TSG immigration forum focuses on sanctuary status, activism

The speakers also discussed how an executive order that was signed hours before the forum would affect Temple students.

At an open forum on immigration held by TSG on March 6, key speaker and foreign policy professor, Taylor Benjamin-Britton, urged students to call their representatives and speak out against President Donald Trump’s new immigration ban. | Jamie Cottrell for The Temple News

On Mar. 6, Temple Student Government held an open forum for students to discuss President Donald Trump’s several actions toward immigration since he took office.

Taylor Benjamin-Britton, an adjunct instructor of International Relations in the College of Liberal Arts. started the forum by explaining the ban.

The original executive order enacted on Jan. 27 barred entry for 90 days to citizens from seven Muslim-majority nations — Iraq, Iran, Sudan, Syria, Somalia, Lybia and Yemen — even if they had a pre-approved visa. A federal judge from Washington struck down the ban.

Hours before the forum, the Trump administration released a new ban that barred six of the seven original countries, excluding Iraq.

“This was cited because Iraqis had been engaging cooperatively in terms of providing information about their citizens that the administration wanted to receive,” Benjamin-Britton said. “For good behavior, in short, Iraq was removed from the list.”

Two additional immigration orders were instated on Jan. 25, two days before the original immigration ban. Benjamin-Britton said the orders included a wall along the U.S.-Mexico border, an additional 5,000 border patrol agents and 10,000 customs enforcement officers. She said those officers were trained in arresting and detaining undocumented immigrants.

Students said they were concerned about Trump’s plan to defund sanctuary cities like Philadelphia and what would happen to Temple if the university named itself a sanctuary campus.

“To my knowledge, there is no sanctuary status with the university, specifically,” Benjamin-Britton said. “The city can protect people but the university made a statement during the ban and there’s really not much else the university can offer. The best hope is to turn to local government.”

“What they’re trying to do is make the cities nervous and push them to comply with what the federal government wants to see, which is basically people telling on other citizens that there are undocumented persons in their city. And I don’t see that happening in the City of Brotherly Love.”

Joan McGinley, the associate director of International Student Services, spoke later in the forum. She said that her office was unprepared to deal with the revised bill, which was released just hours before TSG’s forum.
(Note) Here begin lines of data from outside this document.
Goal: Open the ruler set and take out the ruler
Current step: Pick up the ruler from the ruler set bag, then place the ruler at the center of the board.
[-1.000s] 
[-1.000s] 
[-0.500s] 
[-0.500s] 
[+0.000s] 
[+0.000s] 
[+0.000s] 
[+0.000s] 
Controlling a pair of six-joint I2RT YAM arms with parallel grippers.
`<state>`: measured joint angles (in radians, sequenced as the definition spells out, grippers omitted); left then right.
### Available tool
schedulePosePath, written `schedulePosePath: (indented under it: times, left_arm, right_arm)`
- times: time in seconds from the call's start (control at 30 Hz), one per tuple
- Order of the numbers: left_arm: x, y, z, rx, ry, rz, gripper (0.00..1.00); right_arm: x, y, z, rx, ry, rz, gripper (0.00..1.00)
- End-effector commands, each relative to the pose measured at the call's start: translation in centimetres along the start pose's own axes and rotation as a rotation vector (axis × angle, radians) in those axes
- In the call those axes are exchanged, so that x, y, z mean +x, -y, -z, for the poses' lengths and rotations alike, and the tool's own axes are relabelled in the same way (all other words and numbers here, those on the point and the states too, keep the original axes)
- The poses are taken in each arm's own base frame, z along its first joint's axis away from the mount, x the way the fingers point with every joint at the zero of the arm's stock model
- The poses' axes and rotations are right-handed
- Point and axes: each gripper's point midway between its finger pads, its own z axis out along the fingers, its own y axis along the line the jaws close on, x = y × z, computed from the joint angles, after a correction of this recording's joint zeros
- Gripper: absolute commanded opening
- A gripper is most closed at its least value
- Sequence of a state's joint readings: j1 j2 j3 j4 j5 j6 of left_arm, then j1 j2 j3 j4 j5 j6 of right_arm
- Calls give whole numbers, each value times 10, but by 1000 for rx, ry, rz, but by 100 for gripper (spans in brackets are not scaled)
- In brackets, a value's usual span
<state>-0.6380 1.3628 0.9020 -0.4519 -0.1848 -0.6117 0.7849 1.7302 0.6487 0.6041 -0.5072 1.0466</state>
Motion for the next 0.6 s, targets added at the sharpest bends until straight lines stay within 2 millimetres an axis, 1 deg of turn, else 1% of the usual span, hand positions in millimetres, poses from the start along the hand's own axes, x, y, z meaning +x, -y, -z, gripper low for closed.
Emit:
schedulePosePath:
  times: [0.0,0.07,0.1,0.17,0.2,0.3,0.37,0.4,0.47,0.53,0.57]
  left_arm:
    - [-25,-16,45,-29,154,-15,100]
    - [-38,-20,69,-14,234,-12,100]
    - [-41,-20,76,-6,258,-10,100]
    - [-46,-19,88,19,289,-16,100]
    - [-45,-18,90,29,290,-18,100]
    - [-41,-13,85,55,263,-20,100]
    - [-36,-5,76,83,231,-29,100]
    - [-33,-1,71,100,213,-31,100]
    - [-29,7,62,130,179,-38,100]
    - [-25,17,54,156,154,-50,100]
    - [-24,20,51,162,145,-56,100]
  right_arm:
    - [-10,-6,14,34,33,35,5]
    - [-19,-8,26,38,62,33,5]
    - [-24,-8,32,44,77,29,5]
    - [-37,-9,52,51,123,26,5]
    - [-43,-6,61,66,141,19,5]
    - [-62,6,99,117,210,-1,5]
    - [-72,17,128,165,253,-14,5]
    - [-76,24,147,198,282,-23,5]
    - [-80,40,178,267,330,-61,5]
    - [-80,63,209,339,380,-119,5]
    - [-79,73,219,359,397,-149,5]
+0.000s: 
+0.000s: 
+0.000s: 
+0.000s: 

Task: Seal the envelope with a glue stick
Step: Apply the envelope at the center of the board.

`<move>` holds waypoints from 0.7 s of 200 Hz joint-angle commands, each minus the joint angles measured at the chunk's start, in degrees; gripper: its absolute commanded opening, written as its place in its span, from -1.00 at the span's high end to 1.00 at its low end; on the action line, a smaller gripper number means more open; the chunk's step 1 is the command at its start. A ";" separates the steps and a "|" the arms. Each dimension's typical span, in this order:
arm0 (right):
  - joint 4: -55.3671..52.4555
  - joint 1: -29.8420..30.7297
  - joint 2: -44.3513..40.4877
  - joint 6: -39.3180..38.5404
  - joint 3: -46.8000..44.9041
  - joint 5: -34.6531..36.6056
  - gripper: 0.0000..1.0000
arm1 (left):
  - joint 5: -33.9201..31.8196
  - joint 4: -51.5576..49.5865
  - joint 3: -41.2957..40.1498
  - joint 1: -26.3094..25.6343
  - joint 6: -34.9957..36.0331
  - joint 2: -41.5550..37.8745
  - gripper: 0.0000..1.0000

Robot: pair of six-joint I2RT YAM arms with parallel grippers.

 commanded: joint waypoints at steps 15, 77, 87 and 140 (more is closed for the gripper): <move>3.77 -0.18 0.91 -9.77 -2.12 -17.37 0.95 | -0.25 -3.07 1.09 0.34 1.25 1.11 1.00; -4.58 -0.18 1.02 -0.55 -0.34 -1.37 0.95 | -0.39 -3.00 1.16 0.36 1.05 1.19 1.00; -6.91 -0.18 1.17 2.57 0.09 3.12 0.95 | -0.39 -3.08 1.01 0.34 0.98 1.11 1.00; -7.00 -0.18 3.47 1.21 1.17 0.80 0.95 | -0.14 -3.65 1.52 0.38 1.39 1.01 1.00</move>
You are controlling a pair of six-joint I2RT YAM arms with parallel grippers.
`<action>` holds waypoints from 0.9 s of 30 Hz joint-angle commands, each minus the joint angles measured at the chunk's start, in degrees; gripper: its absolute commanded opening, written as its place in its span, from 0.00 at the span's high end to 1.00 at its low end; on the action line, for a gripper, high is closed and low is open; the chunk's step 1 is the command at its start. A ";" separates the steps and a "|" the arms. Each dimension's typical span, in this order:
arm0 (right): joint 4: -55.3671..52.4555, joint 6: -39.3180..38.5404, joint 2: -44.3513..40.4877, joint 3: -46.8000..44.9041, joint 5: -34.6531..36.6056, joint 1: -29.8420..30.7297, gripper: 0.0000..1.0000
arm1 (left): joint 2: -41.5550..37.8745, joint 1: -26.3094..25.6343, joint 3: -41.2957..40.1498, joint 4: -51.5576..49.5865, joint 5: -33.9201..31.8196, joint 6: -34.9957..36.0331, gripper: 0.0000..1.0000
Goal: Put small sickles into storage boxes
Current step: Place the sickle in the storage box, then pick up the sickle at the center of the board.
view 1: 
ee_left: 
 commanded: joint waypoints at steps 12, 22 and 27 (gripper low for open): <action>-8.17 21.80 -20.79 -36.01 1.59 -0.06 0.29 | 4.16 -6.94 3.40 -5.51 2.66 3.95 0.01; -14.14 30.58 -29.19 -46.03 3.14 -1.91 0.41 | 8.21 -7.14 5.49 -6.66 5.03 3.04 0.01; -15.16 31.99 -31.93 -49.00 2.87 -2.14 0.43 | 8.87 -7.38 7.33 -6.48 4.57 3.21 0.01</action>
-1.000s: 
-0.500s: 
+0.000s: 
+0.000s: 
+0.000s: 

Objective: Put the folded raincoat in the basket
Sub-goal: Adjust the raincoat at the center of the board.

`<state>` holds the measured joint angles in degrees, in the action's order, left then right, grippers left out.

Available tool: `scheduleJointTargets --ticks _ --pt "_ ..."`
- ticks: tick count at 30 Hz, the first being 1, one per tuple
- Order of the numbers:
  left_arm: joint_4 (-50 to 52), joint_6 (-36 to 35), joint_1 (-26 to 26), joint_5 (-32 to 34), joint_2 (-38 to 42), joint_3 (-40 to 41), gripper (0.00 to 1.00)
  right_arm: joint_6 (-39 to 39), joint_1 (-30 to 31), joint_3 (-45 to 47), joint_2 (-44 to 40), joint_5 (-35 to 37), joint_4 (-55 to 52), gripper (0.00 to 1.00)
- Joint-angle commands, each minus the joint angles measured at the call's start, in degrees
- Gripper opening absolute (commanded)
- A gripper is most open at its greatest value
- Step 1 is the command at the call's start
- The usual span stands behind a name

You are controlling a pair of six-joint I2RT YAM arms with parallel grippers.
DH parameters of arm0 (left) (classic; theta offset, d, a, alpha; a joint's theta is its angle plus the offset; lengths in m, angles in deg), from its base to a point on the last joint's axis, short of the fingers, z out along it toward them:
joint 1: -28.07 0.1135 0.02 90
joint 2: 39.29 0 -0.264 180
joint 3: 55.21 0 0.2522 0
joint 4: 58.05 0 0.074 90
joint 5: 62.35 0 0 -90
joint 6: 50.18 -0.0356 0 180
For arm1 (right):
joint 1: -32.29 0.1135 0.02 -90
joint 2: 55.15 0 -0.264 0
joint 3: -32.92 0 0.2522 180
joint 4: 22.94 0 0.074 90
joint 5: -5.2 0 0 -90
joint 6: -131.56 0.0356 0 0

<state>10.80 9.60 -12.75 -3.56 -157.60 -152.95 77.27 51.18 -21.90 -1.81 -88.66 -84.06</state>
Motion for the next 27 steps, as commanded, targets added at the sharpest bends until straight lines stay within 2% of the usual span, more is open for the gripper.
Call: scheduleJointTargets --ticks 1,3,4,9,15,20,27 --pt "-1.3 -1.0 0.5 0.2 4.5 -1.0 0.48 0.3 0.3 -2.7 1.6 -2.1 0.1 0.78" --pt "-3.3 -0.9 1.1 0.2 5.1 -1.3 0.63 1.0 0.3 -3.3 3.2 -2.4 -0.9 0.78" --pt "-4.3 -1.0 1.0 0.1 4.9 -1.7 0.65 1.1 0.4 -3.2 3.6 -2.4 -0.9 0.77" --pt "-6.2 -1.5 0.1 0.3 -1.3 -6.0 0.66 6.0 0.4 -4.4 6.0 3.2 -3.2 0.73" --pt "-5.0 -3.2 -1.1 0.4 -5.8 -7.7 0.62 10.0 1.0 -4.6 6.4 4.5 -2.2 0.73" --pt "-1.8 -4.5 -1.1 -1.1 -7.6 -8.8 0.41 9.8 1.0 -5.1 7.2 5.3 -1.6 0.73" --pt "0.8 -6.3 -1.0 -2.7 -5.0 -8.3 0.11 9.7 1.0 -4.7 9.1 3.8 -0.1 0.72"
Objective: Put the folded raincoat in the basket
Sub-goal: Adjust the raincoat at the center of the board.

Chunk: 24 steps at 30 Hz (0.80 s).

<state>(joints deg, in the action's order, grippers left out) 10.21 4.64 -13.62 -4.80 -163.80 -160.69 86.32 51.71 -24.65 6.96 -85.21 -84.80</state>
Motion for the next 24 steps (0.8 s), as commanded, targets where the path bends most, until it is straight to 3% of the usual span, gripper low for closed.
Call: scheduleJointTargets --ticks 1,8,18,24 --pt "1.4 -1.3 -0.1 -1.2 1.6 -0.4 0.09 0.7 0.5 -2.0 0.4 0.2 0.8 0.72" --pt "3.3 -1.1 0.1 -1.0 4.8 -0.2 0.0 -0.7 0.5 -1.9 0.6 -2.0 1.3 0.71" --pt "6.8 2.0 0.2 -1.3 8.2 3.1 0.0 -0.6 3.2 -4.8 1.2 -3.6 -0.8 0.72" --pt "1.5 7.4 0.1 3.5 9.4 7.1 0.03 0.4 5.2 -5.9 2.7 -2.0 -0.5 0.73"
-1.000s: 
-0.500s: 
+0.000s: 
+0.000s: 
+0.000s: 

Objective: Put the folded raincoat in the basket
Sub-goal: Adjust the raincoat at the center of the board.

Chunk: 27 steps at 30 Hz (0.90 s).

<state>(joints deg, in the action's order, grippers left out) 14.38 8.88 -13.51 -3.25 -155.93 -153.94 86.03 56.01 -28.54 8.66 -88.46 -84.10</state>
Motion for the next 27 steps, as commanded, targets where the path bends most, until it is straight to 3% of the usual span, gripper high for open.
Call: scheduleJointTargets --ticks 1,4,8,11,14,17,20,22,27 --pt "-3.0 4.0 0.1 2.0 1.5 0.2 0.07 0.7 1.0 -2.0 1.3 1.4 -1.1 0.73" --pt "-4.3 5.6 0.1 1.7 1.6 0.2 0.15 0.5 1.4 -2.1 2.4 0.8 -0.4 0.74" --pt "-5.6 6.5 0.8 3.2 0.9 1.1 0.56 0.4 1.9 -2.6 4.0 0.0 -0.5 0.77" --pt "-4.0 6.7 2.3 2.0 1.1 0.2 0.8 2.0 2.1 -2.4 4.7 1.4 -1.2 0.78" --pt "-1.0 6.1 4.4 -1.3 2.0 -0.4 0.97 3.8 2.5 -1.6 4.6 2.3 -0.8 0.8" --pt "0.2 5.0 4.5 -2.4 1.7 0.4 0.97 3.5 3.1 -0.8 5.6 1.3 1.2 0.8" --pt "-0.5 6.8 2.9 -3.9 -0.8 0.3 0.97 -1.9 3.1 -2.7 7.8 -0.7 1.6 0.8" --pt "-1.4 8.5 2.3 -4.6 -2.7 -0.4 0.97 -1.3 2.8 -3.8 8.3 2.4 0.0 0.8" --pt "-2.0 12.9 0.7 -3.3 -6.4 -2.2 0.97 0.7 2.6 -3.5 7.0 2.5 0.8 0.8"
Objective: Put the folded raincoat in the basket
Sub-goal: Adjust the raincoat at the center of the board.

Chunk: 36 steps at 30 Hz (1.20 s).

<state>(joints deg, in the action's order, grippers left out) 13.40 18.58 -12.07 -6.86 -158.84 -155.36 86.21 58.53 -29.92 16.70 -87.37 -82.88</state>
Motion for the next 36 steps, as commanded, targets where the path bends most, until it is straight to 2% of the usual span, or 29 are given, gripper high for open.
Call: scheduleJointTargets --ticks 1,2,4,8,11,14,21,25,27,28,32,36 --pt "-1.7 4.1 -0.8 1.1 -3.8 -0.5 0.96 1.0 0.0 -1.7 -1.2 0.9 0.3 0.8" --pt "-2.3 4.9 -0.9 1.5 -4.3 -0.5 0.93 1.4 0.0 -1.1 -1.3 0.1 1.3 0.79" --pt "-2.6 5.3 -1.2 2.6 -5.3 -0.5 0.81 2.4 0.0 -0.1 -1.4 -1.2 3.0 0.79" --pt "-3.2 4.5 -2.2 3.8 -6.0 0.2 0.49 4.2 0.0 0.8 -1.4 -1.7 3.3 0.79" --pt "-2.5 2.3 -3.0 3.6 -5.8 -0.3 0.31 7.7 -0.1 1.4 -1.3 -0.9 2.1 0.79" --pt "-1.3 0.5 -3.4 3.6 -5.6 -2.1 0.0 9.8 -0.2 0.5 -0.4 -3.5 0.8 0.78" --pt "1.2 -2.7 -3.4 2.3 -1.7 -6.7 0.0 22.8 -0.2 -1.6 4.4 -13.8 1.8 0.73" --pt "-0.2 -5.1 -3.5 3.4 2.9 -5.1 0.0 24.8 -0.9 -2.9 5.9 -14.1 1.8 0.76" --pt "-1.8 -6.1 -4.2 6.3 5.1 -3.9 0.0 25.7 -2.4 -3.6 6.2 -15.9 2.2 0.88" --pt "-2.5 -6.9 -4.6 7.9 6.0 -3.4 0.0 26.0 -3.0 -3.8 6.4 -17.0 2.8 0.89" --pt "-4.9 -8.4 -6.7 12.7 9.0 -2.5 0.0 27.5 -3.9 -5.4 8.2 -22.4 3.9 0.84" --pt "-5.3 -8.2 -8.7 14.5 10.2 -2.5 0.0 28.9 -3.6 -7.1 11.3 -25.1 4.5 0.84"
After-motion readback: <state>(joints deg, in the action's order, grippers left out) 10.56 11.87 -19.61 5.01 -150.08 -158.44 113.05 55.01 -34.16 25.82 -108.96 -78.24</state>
“The ban, for me, aside from the obvious problems, also takes away what was a convenient thing for people when they applied for visas,” McGinley said. “If they met a certain criteria, they did not have to have a visa interview and that has been stopped.”

Now, everyone from every country is required to undergo an interview for a visa, she said, adding that it was inconvenient for students planning to arrive for residencies and Fall 2017.

“If everyone has to go to the embassy for an interview, it’s going to cause a lot of backups,” she said. “That’s a big obvious problem that’s just come into being this morning.”

“The first thing I thought was ‘I hope it’s overturned quicker than the last one,”’ she added.

Juan Daniel Hurtado Salazar, an undeclared sophomore at the Tyler School of Art, said the bills were intended to cause fear.

“Basically the laws themselves don’t do anything except shine a bad light on immigrants,” he said.

Benjamin-Britton urged students to take action and call their state and local representatives along with their Senators and Representatives in Congress.

“The reason why all of this is being allowed to happen is through permissive conditions,” she said. “If we allow these things to happen and don’t resist, the administration will think it can get away with more of the same.”

Student Body President Aron Cowen said he has not come to terms with the executive order and its meaning.

“The whole point is that you’re not supposed to normalize these things. If something’s not fine, it’s not fine,” he said. “I channel the way I feel about it into action. Whether that’s making statements, working with administration to make sure we have services for students, donating to the ACLU, leverage your feelings and make them help.”